Australian Centre for Robotic Vision director Peter Corke said: “While most people don’t think about picking up and moving objects – something human brains have learned over time through repetition and routine – for robots, grasping and manipulation is subtle and elusive.”

Francesca Cini, PhD student of The BioRobotics Institute and one of the two principal authors of the paper, considered the example of passing a screwdriver handle-first.

“The aim of our research is to transfer all these guiding principles onto a robotic system so that they will be used to select a correct grasp type and to facilitate the exchange of objects,” she said.

“Collaborative robotics is the next frontier of both industrial and assistive robotics,” added Marco Controzzi, researcher of The BioRobotics Institute and principal investigator of the Human-Robot Interaction Lab.

“For this reason, we need a new generation of robots designed to interact with humans in a natural way.
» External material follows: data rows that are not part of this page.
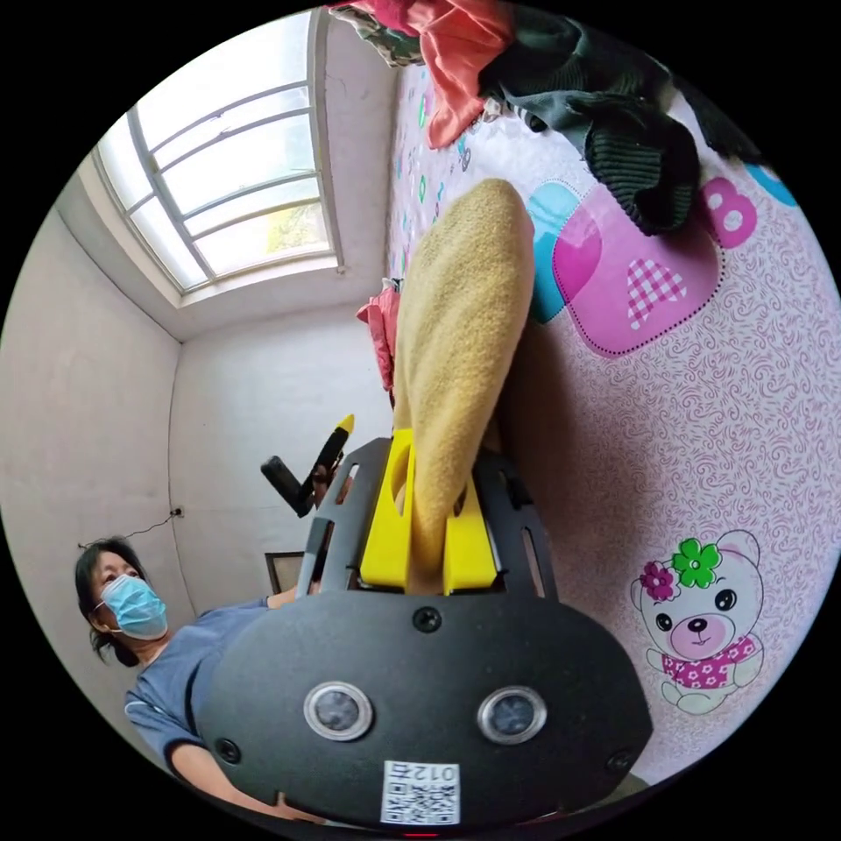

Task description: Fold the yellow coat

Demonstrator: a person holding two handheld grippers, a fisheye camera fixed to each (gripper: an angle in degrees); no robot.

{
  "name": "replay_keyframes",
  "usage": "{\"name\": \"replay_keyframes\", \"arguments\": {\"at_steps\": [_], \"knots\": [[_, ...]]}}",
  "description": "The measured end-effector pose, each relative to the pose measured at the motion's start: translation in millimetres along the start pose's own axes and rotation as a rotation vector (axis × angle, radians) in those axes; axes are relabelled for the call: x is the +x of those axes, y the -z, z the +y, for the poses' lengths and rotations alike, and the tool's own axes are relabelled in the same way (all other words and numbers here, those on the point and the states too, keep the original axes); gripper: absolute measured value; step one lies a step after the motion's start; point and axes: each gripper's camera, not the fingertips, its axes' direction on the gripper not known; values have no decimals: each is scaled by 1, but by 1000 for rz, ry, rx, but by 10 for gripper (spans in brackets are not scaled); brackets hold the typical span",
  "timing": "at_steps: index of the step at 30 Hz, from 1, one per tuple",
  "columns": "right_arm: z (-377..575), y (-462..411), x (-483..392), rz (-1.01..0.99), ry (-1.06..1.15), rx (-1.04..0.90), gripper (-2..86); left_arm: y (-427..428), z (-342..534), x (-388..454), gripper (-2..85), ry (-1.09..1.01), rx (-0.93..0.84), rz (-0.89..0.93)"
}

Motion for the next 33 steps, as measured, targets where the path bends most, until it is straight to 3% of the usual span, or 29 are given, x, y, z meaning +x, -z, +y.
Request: {"name": "replay_keyframes", "arguments": {"at_steps": [2, 10, 15, 19, 21, 23, 29, 33], "knots": [[-4, -12, -18, 29, 28, -12, -4, -43, -17, -19, 0, 10, -65, -78], [-17, -64, -86, 22, 167, -47, -5, -147, -39, -69, -1, -13, -307, -61], [-39, -97, -120, 76, 196, -72, -5, -133, -37, -97, -1, -17, -271, -44], [-47, -120, -135, 132, 203, -102, -5, -72, 8, -127, -1, 92, -99, 132], [-49, -130, -140, 122, 200, -91, -5, -75, 29, -129, -1, 90, -146, 157], [-52, -144, -149, 113, 205, -75, -5, -97, 52, -127, 0, 72, -256, 112], [-63, -211, -200, 248, 291, -137, -4, -122, 81, -133, 1, 57, -231, 16], [-73, -242, -234, 310, 334, -152, -5, -80, 95, -151, 2, 81, -133, -26]]}}
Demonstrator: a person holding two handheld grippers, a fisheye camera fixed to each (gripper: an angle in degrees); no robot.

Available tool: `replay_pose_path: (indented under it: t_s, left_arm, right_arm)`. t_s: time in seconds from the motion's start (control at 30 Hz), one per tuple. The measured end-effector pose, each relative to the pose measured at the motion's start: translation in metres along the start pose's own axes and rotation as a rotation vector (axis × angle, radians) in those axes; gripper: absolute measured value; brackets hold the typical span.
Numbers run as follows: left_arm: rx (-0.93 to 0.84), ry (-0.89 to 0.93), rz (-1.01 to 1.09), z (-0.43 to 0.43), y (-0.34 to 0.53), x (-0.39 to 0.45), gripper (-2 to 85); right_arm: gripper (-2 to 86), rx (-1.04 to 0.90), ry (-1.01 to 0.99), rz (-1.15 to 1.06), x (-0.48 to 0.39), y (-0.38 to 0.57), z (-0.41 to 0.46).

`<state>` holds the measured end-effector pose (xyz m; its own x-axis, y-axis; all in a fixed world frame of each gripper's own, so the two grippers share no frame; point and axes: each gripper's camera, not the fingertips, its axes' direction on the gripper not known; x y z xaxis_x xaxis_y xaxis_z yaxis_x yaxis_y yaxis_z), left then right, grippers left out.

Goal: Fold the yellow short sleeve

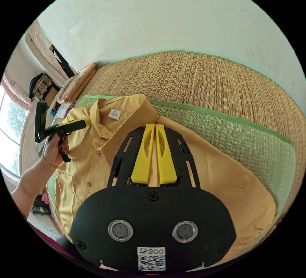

These results will allow us to instruct the robot to manipulate objects as a human collaborator through the introduction of simple rules.”

Can robots fall in love?

A broader hypothesis in robot collaboration was tested at Singapore’s The Arts House @ Old Parliament, where Unilever’s Closeup Toothpath teamed up with marketing agency MullenLowe Singapore to attempt to make two chatbots fall in love.

The project took six months to develop and tests showed that the bots did eventually fall in love, which became obvious when they began asking questions about each other and using ‘closer’ language, according to the developers.

Engineers have also developed a perception system for soft robots that is modelled on the way we as humans process information about our bodies and the world around us.

A motion capture system, soft sensors, a soft robotic finger and a neural network are designed to form the foundation for robots that can interact with their environments without any external sensors, as humans do.